[Records from a data source]

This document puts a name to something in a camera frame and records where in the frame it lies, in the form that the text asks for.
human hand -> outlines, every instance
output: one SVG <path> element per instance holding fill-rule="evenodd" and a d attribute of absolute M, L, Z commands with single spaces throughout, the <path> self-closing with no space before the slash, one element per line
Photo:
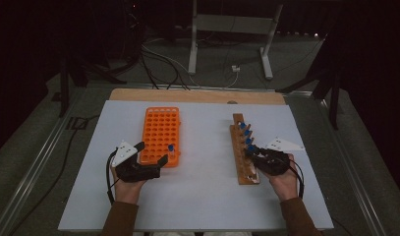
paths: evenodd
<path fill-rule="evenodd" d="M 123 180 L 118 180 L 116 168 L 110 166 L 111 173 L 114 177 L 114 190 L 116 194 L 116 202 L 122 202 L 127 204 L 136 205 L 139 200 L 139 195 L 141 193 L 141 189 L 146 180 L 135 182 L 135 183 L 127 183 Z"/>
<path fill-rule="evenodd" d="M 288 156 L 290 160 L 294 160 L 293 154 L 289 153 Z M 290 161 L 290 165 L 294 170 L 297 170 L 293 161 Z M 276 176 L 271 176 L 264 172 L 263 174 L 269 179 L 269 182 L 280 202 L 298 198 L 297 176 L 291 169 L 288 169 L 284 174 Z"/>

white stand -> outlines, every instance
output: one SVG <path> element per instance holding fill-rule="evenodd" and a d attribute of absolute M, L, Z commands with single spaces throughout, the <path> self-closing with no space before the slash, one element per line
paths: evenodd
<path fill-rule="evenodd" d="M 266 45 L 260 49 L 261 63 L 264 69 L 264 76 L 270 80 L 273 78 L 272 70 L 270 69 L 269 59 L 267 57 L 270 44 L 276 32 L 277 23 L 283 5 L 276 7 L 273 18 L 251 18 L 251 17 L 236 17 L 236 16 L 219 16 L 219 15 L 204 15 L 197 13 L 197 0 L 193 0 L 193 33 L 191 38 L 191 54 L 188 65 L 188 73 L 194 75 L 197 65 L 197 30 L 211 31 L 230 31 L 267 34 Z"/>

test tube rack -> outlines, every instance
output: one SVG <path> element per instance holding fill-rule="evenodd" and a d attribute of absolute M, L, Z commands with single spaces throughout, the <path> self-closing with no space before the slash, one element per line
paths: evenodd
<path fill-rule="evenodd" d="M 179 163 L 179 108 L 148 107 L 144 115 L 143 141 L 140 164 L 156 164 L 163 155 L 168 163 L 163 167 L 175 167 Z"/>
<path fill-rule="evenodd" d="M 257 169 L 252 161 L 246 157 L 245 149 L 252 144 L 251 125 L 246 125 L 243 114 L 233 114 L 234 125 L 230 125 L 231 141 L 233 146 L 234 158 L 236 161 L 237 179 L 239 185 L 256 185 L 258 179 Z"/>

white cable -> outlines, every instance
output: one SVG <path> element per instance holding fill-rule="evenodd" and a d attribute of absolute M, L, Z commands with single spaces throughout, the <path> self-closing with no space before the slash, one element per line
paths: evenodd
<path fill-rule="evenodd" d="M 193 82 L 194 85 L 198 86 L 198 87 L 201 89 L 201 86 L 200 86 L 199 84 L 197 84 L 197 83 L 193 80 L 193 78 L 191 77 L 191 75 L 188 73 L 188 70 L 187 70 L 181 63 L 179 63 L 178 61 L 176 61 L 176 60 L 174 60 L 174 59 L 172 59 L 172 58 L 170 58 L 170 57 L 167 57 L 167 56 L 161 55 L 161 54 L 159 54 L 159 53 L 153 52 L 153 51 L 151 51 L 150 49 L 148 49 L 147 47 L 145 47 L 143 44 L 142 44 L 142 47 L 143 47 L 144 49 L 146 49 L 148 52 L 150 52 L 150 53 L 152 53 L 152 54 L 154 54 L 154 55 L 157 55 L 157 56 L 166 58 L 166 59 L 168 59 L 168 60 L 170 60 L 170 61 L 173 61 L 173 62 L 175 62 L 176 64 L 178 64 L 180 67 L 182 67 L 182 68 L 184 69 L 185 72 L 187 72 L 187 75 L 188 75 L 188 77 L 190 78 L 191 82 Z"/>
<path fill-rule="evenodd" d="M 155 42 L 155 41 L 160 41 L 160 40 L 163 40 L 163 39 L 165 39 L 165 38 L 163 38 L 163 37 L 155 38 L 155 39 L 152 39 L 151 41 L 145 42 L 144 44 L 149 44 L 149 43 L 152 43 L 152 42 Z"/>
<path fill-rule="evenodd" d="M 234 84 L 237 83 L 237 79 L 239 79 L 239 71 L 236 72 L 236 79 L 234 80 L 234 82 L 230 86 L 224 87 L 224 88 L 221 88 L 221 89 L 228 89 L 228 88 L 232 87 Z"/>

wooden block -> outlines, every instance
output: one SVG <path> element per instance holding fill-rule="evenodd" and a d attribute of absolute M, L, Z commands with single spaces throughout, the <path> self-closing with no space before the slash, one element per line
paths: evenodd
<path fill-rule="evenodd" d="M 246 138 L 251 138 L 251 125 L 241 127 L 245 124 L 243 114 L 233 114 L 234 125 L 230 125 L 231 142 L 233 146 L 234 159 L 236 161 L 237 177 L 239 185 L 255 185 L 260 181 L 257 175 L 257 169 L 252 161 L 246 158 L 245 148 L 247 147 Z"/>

— WHAT THE EXERCISE ASKS —
Output every line above exactly as it stands, and drop any picture.

— SOLUTION BELOW —
This document puts a name to something in a camera frame and records where in the frame it lies, in the form that the text asks for.
human hand -> outlines, every instance
output: one SVG <path> element per instance holding fill-rule="evenodd" and a d attribute of absolute M, L, Z commands with single spaces throughout, the <path> self-closing with no space before the slash, one element per line
Photo:
paths: evenodd
<path fill-rule="evenodd" d="M 123 180 L 118 180 L 116 168 L 110 166 L 111 173 L 114 177 L 114 190 L 116 194 L 116 202 L 122 202 L 127 204 L 136 205 L 139 200 L 139 195 L 141 193 L 141 189 L 146 180 L 135 182 L 135 183 L 127 183 Z"/>
<path fill-rule="evenodd" d="M 288 156 L 290 160 L 294 160 L 293 154 L 289 153 Z M 290 161 L 290 165 L 294 170 L 297 170 L 293 161 Z M 276 176 L 271 176 L 264 172 L 263 174 L 269 179 L 269 182 L 280 202 L 298 198 L 297 176 L 291 169 L 288 169 L 284 174 Z"/>

white stand -> outlines, every instance
output: one SVG <path> element per instance holding fill-rule="evenodd" and a d attribute of absolute M, L, Z commands with single spaces throughout, the <path> self-closing with no space before the slash, one element per line
paths: evenodd
<path fill-rule="evenodd" d="M 266 45 L 260 49 L 261 63 L 264 69 L 264 76 L 270 80 L 273 78 L 272 70 L 270 69 L 269 59 L 267 57 L 270 44 L 276 32 L 277 23 L 283 5 L 276 7 L 273 18 L 251 18 L 251 17 L 236 17 L 236 16 L 219 16 L 219 15 L 204 15 L 197 13 L 197 0 L 193 0 L 193 33 L 191 38 L 191 54 L 188 65 L 188 73 L 194 75 L 197 65 L 197 30 L 211 31 L 230 31 L 267 34 Z"/>

test tube rack -> outlines, every instance
output: one SVG <path> element per instance holding fill-rule="evenodd" and a d attribute of absolute M, L, Z commands with single spaces throughout, the <path> self-closing with no space before the slash, one element per line
paths: evenodd
<path fill-rule="evenodd" d="M 179 163 L 179 108 L 148 107 L 144 115 L 143 141 L 140 164 L 156 164 L 163 155 L 168 163 L 163 167 L 175 167 Z"/>
<path fill-rule="evenodd" d="M 257 169 L 252 161 L 246 157 L 245 149 L 252 144 L 251 125 L 246 125 L 243 114 L 233 114 L 234 125 L 230 125 L 231 141 L 233 146 L 234 158 L 236 161 L 237 179 L 239 185 L 256 185 L 258 179 Z"/>

white cable -> outlines, every instance
output: one SVG <path> element per instance holding fill-rule="evenodd" and a d attribute of absolute M, L, Z commands with single spaces throughout, the <path> self-closing with no space before the slash, one element per line
paths: evenodd
<path fill-rule="evenodd" d="M 193 82 L 194 85 L 198 86 L 198 87 L 201 89 L 201 86 L 200 86 L 199 84 L 197 84 L 197 83 L 193 80 L 193 78 L 191 77 L 191 75 L 188 73 L 188 70 L 187 70 L 181 63 L 179 63 L 178 61 L 176 61 L 176 60 L 174 60 L 174 59 L 172 59 L 172 58 L 170 58 L 170 57 L 167 57 L 167 56 L 161 55 L 161 54 L 159 54 L 159 53 L 153 52 L 153 51 L 151 51 L 150 49 L 148 49 L 147 47 L 145 47 L 143 44 L 142 44 L 142 47 L 143 47 L 144 49 L 146 49 L 148 52 L 150 52 L 150 53 L 152 53 L 152 54 L 154 54 L 154 55 L 157 55 L 157 56 L 166 58 L 166 59 L 168 59 L 168 60 L 170 60 L 170 61 L 173 61 L 173 62 L 175 62 L 176 64 L 178 64 L 180 67 L 182 67 L 182 68 L 184 69 L 185 72 L 187 72 L 187 75 L 188 75 L 188 77 L 190 78 L 191 82 Z"/>
<path fill-rule="evenodd" d="M 155 42 L 155 41 L 160 41 L 160 40 L 163 40 L 163 39 L 165 39 L 165 38 L 163 38 L 163 37 L 155 38 L 155 39 L 152 39 L 151 41 L 145 42 L 144 44 L 149 44 L 149 43 L 152 43 L 152 42 Z"/>
<path fill-rule="evenodd" d="M 234 84 L 237 83 L 237 79 L 239 79 L 239 71 L 236 72 L 236 79 L 234 80 L 234 82 L 230 86 L 224 87 L 224 88 L 221 88 L 221 89 L 228 89 L 228 88 L 232 87 Z"/>

wooden block -> outlines, every instance
output: one SVG <path> element per instance holding fill-rule="evenodd" and a d attribute of absolute M, L, Z commands with single spaces throughout, the <path> self-closing with no space before the slash, one element per line
paths: evenodd
<path fill-rule="evenodd" d="M 246 138 L 251 138 L 251 125 L 241 127 L 245 124 L 243 114 L 233 114 L 234 125 L 230 125 L 231 142 L 233 146 L 234 159 L 236 161 L 237 177 L 239 185 L 255 185 L 260 181 L 257 175 L 257 169 L 252 161 L 246 158 L 245 148 L 247 147 Z"/>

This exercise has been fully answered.